▸ Work request
Reproduce this listing in full.

# # # # # # #

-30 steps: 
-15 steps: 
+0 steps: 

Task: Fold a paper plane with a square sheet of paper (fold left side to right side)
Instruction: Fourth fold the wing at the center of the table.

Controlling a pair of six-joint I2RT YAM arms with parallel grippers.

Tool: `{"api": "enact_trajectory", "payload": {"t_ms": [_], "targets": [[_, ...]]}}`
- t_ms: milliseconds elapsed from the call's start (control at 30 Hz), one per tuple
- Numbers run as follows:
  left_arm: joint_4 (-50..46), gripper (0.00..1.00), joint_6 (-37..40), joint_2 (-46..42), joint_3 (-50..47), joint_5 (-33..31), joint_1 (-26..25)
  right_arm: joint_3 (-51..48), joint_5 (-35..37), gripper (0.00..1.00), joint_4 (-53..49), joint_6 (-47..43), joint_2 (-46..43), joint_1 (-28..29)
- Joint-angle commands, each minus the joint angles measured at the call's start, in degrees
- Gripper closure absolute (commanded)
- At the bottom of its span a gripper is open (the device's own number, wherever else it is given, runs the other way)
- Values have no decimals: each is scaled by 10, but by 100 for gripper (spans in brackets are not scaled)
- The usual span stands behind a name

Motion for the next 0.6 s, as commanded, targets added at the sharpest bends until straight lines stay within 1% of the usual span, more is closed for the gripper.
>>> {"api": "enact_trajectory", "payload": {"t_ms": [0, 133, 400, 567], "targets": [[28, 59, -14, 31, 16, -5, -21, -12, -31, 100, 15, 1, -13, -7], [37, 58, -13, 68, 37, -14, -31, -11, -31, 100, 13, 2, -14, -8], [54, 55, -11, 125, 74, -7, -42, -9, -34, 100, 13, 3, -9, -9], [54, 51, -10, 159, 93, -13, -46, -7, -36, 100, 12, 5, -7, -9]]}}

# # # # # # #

▸ Answer
-30 steps: 
-15 steps: 
+0 steps: 

Task: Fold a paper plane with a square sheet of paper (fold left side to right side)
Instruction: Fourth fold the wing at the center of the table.

Controlling a pair of six-joint I2RT YAM arms with parallel grippers.

Tool: `{"api": "enact_trajectory", "payload": {"t_ms": [_], "targets": [[_, ...]]}}`
- t_ms: milliseconds elapsed from the call's start (control at 30 Hz), one per tuple
- Numbers run as follows:
  left_arm: joint_4 (-50..46), gripper (0.00..1.00), joint_6 (-37..40), joint_2 (-46..42), joint_3 (-50..47), joint_5 (-33..31), joint_1 (-26..25)
  right_arm: joint_3 (-51..48), joint_5 (-35..37), gripper (0.00..1.00), joint_4 (-53..49), joint_6 (-47..43), joint_2 (-46..43), joint_1 (-28..29)
- Joint-angle commands, each minus the joint angles measured at the call's start, in degrees
- Gripper closure absolute (commanded)
- At the bottom of its span a gripper is open (the device's own number, wherever else it is given, runs the other way)
- Values have no decimals: each is scaled by 10, but by 100 for gripper (spans in brackets are not scaled)
- The usual span stands behind a name

Motion for the next 0.6 s, as commanded, targets added at the sharpest bends until straight lines stay within 1% of the usual span, more is closed for the gripper.
>>> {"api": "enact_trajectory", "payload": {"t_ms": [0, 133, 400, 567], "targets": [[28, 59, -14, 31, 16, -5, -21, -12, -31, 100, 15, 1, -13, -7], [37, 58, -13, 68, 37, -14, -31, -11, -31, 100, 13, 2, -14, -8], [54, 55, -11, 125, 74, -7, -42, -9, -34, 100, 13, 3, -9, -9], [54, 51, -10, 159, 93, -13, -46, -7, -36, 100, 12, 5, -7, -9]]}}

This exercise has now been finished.